## Try it
Copy out all the lines of the data that hold the word "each".

## Task data
-- Opening Marker --

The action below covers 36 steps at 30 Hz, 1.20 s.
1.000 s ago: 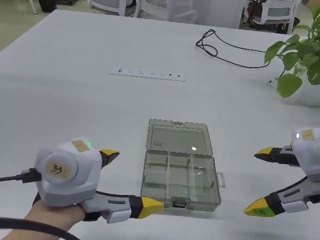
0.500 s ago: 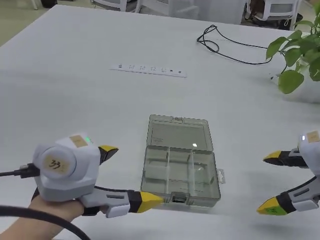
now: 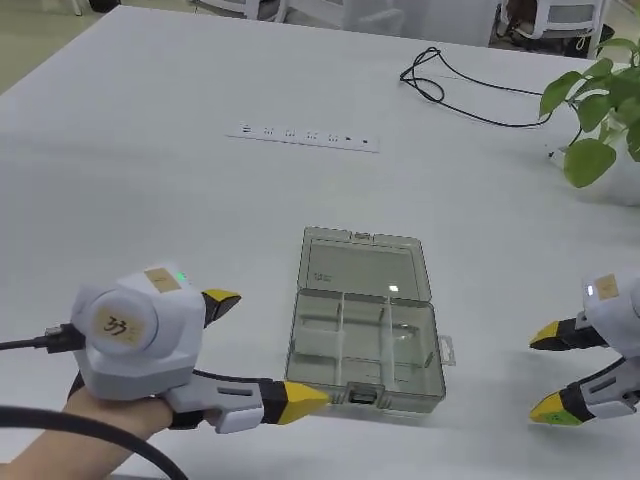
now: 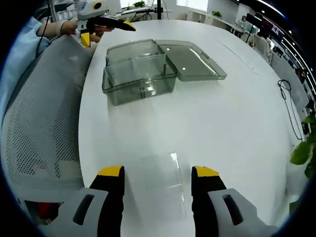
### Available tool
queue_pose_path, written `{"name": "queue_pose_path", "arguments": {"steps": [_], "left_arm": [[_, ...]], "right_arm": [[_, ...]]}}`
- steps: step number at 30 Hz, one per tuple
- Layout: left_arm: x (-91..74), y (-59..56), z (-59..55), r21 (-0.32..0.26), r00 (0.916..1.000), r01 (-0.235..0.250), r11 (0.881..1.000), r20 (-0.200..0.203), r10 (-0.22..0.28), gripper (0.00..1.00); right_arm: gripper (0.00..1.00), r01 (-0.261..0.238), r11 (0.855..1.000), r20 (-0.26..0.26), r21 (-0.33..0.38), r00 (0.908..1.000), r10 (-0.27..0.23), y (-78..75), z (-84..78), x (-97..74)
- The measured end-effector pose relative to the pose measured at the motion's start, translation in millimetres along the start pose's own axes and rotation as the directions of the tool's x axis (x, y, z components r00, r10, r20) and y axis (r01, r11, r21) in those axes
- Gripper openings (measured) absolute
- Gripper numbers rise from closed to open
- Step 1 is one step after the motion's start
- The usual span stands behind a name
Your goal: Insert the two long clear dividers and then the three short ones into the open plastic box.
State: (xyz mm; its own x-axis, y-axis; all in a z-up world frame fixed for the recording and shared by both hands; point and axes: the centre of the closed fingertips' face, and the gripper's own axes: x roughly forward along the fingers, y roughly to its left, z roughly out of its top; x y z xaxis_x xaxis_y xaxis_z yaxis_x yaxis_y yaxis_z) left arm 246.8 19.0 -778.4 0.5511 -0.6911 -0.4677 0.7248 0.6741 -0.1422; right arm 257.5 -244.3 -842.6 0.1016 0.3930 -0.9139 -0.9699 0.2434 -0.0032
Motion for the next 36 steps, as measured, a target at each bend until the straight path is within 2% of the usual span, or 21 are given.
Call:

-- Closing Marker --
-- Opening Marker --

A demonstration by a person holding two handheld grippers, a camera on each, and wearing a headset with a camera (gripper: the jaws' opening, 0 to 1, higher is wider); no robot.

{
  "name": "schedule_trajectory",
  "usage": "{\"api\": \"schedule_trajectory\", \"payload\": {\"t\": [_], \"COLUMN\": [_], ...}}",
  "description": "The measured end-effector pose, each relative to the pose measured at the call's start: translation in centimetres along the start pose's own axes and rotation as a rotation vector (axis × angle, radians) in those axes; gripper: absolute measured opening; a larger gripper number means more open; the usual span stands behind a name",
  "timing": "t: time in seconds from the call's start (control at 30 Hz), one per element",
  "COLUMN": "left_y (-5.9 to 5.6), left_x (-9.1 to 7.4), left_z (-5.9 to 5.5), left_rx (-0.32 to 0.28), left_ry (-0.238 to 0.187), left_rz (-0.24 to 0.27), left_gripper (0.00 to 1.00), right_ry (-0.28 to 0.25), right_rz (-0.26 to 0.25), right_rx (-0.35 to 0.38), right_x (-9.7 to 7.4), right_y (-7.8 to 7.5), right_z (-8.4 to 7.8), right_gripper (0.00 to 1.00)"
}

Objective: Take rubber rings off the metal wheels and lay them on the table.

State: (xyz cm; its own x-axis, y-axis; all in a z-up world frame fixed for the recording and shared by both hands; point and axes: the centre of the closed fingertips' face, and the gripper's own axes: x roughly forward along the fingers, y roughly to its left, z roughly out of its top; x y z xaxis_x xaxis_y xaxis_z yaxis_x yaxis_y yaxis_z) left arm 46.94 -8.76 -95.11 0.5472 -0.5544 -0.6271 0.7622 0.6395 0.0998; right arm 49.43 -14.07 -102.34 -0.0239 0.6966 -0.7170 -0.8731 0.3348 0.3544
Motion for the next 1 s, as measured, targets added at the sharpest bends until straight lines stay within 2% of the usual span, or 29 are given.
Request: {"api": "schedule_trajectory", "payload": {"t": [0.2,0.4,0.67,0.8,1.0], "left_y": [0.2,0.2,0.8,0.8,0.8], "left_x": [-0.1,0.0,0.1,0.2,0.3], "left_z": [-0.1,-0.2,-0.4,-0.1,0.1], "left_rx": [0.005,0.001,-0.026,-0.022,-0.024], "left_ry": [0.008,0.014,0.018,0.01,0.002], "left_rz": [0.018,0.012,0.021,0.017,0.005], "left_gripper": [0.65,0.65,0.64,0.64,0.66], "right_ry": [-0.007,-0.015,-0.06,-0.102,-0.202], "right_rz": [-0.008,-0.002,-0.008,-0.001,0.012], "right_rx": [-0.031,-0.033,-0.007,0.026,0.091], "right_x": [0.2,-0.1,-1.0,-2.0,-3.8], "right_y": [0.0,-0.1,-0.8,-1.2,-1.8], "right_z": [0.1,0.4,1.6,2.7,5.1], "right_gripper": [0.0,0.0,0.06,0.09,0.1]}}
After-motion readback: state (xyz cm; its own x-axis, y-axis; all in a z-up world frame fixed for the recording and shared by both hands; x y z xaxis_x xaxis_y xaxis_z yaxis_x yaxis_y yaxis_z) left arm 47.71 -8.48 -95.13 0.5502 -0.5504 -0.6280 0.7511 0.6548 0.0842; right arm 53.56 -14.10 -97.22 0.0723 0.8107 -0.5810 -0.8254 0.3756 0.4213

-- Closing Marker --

## Answer to the problem
Motion for the next 36 steps, as measured, a target at each bend until the straight path is within 2% of the usual span, or 21 are given.
A demonstration by a person holding two handheld grippers, a camera on each, and wearing a headset with a camera (gripper: the jaws' opening, 0 to 1, higher is wider); no robot.
  "description": "The measured end-effector pose, each relative to the pose measured at the call's start: translation in centimetres along the start pose's own axes and rotation as a rotation vector (axis × angle, radians) in those axes; gripper: absolute measured opening; a larger gripper number means more open; the usual span stands behind a name",

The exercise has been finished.